Exceptionally Beautiful
A Rails engine for handling error pages.
Setup
Getting up-and-running is simple. Just use the built-in generator:
bundle exec rails g exceptionally_beautiful:install
The generator will:
- Add the route helper to
config/routes.rb
- Add an initializer that you can customize in
config/initializers/exceptionally_beautiful.rb
- Copy over the translation data to
config/locales/exceptionally_beautiful.en.yml
What You Get
Exceptionally Beautiful can handle any three-digit status code you throw at it. It comes with translation data for the following common errors:
Code | Error |
---|---|
403 | Forbidden |
404 | Not Found |
422 | Unprocessable Entity |
500 | Internal Server Error |
502 | Bad Gateway |
Customizing
If the default errors, controller, action, and/or layout don't suit your fancy, you can override any of them in the initializer provided by the generator:
ExceptionallyBeautiful.setup do |config|
config.errors = [403, 404, 422, 500, 502]
config.layout = 'errors'
config.controller = 'exceptionally_beautiful/errors'
config.action = 'show'
end
Important: If you want Exceptionally Beautiful to handle an error code other than the defaults specified, it must be added to config.errors
.
Error Messages
You can customize and add new errors to the translation file copied over by the initializer (config/locales/exceptionally_beautiful.en.yml
). Error codes missing translation data will fall back to default messaging.
I18n Gotcha
Make sure that all new error codes in your translation file are prefixed with a :
. This is needed for I18n
translation lookups to work properly when using keys that are integers. See this for more information. e.g.
en:
exceptionally_beautiful:
default:
title: "There's been an error"
message: "Something has gone wrong. Please try again shortly."
:401:
title: "Unauthorized"
message: "Leave and never come back!"
Markdown Formatting
The message
for each error can be formatted using Markdown. e.g.
exceptionally_beautiful:
default:
title: "There's been an error"
message: |
Something has **gone wrong**. Please try again shortly.

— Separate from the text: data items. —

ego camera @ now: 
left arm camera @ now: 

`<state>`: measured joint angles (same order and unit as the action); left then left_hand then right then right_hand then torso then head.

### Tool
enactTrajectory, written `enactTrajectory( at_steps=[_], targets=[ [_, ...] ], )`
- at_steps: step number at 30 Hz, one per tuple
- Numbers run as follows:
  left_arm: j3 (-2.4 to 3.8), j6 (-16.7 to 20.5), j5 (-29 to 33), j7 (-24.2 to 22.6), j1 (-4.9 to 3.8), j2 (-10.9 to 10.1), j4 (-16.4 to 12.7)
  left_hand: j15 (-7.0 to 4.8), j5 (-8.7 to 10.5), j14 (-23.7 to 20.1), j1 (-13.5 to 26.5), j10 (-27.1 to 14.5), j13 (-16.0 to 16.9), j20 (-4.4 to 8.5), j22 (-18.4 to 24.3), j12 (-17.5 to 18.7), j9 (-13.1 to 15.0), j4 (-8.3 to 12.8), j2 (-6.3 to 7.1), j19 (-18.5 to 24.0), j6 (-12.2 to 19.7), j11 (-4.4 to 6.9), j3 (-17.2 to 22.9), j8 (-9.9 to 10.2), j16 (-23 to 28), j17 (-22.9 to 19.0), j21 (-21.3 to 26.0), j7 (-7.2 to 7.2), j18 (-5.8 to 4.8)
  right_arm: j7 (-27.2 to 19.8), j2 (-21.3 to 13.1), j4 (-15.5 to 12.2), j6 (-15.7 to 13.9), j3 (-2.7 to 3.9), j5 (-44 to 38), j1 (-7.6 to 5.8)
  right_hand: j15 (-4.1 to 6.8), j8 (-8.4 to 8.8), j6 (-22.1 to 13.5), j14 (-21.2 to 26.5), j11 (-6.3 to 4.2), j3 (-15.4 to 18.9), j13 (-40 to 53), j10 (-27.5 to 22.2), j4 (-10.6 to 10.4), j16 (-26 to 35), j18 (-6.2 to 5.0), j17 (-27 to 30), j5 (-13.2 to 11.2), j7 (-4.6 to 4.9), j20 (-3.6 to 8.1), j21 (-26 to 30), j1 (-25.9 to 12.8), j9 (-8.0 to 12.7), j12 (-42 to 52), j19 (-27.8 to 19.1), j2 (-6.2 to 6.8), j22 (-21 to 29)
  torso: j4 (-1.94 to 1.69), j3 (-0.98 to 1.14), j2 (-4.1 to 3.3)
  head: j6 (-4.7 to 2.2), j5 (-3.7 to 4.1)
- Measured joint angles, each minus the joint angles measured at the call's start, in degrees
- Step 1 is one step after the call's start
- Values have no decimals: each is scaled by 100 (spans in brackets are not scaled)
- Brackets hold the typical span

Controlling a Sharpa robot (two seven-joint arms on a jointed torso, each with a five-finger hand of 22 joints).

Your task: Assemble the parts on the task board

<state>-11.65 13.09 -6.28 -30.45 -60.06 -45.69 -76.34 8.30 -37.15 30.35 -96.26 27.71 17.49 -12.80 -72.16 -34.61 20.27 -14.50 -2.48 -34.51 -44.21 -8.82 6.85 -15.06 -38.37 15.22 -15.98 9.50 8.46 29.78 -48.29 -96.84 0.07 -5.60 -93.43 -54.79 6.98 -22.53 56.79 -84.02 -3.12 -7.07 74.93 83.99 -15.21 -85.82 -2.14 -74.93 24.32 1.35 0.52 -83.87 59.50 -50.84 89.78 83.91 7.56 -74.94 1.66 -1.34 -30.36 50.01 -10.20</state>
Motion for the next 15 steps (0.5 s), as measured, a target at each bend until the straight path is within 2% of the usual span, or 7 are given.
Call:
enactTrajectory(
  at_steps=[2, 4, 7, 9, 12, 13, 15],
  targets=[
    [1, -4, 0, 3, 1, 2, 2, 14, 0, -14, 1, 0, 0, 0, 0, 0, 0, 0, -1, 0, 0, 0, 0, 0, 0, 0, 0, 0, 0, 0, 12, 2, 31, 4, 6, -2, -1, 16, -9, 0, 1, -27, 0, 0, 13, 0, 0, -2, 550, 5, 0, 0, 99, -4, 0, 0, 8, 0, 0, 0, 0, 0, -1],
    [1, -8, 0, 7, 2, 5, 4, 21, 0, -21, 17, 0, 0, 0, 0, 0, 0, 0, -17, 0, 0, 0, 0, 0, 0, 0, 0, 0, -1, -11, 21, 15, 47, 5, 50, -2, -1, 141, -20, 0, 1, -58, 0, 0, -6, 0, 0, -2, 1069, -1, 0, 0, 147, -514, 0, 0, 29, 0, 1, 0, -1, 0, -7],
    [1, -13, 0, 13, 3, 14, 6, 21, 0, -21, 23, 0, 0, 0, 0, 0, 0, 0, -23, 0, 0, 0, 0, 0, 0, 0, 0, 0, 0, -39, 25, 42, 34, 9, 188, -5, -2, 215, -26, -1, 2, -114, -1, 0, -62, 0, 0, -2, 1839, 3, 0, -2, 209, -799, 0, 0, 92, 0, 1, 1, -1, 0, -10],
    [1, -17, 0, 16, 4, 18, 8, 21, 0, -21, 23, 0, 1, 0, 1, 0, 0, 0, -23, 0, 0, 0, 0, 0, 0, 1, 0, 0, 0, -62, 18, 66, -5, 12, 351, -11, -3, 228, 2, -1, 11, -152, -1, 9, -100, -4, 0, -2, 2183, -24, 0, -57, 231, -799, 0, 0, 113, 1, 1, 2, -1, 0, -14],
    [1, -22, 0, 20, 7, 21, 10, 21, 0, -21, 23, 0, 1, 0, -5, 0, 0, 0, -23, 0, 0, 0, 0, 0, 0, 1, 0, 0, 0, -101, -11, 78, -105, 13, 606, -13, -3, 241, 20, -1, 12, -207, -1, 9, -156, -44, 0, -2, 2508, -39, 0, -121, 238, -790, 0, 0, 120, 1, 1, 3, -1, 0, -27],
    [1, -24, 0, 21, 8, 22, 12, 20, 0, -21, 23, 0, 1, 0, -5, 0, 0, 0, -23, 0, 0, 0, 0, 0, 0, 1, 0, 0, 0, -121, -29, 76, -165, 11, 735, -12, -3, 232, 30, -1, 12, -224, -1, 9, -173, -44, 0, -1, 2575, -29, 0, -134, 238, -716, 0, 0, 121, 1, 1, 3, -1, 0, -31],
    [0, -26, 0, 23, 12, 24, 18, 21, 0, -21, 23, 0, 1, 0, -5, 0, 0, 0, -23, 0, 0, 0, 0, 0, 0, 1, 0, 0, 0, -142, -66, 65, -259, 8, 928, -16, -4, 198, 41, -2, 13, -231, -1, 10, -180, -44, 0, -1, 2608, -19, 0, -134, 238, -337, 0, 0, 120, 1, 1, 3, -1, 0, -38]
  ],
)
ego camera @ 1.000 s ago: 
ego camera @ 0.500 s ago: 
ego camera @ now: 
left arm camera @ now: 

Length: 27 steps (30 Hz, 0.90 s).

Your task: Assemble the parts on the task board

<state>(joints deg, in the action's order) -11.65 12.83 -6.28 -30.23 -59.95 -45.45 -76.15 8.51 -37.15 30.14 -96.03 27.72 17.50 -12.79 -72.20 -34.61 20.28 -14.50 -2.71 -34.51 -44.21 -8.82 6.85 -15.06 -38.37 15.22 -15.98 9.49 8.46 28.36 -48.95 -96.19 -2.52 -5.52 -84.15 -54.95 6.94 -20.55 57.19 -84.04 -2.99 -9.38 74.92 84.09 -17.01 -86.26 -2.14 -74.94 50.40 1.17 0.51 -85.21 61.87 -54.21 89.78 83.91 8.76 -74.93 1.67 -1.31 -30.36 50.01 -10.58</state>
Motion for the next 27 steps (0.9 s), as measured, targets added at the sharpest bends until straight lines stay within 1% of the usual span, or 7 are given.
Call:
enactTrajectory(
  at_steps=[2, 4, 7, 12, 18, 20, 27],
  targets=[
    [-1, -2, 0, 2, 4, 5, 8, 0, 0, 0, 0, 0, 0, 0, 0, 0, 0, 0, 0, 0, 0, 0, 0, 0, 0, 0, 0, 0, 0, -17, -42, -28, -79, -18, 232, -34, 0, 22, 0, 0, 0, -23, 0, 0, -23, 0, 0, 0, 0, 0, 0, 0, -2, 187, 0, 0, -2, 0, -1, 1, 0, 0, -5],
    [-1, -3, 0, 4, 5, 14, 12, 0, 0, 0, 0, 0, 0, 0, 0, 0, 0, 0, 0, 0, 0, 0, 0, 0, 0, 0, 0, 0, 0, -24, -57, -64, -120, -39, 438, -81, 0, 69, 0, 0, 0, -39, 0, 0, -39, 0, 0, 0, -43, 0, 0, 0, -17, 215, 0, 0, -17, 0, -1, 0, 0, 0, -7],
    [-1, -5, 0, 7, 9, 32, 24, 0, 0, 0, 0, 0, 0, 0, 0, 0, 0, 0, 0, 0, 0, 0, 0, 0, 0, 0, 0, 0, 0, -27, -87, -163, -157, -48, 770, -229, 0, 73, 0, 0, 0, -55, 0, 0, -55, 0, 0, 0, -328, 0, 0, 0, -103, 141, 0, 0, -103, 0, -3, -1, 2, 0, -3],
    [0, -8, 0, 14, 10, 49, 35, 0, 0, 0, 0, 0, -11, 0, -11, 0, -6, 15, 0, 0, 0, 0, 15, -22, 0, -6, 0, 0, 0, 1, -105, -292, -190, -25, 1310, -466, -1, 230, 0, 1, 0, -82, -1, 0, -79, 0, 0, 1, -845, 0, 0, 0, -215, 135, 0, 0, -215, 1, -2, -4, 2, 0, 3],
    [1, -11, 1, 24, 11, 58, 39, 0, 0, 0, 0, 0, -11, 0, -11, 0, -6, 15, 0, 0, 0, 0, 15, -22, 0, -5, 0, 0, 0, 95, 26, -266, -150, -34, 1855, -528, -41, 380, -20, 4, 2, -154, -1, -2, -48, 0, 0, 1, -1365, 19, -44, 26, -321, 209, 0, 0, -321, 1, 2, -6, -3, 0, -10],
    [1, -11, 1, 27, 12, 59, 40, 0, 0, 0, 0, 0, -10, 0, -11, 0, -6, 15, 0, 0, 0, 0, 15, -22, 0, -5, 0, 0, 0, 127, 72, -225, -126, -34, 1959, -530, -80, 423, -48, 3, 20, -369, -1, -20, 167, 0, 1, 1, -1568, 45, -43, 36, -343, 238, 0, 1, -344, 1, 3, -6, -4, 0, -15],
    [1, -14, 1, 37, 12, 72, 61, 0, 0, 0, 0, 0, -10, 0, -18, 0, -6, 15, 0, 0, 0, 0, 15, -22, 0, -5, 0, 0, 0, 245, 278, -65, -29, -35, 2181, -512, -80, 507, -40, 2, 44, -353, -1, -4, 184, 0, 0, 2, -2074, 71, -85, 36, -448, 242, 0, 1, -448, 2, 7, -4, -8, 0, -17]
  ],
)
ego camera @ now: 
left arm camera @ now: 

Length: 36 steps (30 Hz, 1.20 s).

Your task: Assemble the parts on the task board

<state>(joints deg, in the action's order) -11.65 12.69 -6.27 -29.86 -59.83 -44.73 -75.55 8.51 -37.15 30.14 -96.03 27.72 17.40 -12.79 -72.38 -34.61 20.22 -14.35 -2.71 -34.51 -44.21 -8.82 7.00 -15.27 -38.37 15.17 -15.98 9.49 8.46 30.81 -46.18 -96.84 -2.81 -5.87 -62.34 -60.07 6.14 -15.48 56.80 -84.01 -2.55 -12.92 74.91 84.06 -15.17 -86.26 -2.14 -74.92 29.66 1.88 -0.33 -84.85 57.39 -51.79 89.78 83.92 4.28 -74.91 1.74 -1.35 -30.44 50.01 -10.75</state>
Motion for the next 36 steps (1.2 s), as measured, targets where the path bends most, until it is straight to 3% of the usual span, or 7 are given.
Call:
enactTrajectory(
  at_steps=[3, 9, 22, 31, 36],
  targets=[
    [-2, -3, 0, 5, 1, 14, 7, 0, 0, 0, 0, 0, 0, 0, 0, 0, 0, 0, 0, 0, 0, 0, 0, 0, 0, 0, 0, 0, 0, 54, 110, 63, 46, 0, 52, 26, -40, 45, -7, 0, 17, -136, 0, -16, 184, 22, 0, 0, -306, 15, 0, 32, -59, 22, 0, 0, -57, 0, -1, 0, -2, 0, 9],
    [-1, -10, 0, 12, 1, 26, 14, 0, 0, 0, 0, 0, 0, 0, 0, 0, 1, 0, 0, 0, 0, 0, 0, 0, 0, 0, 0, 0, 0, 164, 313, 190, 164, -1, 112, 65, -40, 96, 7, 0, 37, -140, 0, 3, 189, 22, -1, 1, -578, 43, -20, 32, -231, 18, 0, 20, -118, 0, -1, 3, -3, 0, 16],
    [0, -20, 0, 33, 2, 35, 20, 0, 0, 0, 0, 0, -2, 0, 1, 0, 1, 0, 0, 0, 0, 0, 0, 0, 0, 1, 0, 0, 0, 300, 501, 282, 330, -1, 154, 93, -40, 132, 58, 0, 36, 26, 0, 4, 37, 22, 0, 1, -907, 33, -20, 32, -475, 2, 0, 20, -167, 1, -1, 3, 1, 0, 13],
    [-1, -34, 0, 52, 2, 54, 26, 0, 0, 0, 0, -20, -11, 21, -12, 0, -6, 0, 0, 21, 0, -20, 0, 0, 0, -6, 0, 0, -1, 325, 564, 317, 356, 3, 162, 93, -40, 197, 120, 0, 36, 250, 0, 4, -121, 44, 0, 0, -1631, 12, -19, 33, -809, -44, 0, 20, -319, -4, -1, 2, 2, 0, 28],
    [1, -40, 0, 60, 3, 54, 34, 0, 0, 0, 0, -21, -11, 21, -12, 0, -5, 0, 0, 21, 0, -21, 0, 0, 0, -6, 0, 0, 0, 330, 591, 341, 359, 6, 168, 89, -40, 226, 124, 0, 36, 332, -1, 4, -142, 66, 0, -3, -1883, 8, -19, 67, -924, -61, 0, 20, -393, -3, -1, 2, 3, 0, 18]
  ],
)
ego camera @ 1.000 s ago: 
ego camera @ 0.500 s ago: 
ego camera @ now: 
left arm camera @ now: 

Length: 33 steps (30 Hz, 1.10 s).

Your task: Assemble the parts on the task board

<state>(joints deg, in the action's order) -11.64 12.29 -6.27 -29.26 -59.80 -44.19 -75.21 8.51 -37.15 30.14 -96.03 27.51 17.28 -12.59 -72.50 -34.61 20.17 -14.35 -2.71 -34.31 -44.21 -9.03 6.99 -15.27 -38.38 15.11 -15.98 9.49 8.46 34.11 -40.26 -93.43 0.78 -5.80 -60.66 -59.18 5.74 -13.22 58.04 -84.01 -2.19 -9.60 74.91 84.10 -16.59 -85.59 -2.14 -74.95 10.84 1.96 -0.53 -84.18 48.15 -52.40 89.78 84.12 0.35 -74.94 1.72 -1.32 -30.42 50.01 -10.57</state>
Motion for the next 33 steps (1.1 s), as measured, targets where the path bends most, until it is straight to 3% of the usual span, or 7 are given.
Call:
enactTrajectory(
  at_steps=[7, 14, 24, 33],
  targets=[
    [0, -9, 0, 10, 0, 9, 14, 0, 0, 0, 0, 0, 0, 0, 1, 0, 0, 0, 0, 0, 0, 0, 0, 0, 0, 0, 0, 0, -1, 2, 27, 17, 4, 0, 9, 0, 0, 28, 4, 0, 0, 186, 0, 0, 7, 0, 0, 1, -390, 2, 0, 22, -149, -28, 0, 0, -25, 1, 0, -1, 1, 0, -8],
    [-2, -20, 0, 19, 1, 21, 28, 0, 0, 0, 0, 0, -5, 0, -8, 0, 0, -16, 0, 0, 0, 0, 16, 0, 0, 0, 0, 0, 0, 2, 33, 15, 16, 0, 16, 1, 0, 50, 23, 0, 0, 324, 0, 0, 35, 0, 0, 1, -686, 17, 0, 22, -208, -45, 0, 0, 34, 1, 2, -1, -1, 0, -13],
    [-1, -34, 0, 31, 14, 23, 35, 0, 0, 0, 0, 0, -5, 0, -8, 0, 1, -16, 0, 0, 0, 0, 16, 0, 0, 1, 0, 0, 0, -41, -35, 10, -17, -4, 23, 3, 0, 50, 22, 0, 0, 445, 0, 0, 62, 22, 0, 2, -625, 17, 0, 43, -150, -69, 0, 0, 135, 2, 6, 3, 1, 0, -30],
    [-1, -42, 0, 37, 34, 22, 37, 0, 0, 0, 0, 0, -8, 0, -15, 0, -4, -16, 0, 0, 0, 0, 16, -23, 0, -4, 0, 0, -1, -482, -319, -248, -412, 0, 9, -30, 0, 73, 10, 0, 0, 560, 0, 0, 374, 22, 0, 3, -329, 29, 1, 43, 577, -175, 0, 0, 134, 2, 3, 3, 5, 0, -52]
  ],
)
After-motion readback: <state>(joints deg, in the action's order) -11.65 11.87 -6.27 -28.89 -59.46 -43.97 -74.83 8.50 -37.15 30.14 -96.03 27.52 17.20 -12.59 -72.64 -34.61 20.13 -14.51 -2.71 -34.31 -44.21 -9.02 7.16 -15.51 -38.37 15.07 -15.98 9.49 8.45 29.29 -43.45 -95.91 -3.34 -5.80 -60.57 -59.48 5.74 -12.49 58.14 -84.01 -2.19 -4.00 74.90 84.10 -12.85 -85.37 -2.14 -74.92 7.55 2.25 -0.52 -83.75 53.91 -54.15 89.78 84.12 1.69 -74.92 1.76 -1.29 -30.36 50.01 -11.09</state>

Or just go [back to our home page](/)...
Usage With rescue_from
Using Rails' rescue_from
in your controllers? You can use Exceptionally Beautiful's error handler there too:
class ApplicationController < ActionController::Base
include ExceptionallyBeautiful::ErrorHandler
rescue_from Mongoid::Errors::DocumentNotFound do |exception|
error_handler(404)
end
end
Rake Task
This library comes with a Rake task that caches your beautiful error pages as static HTML files in your application's public folder.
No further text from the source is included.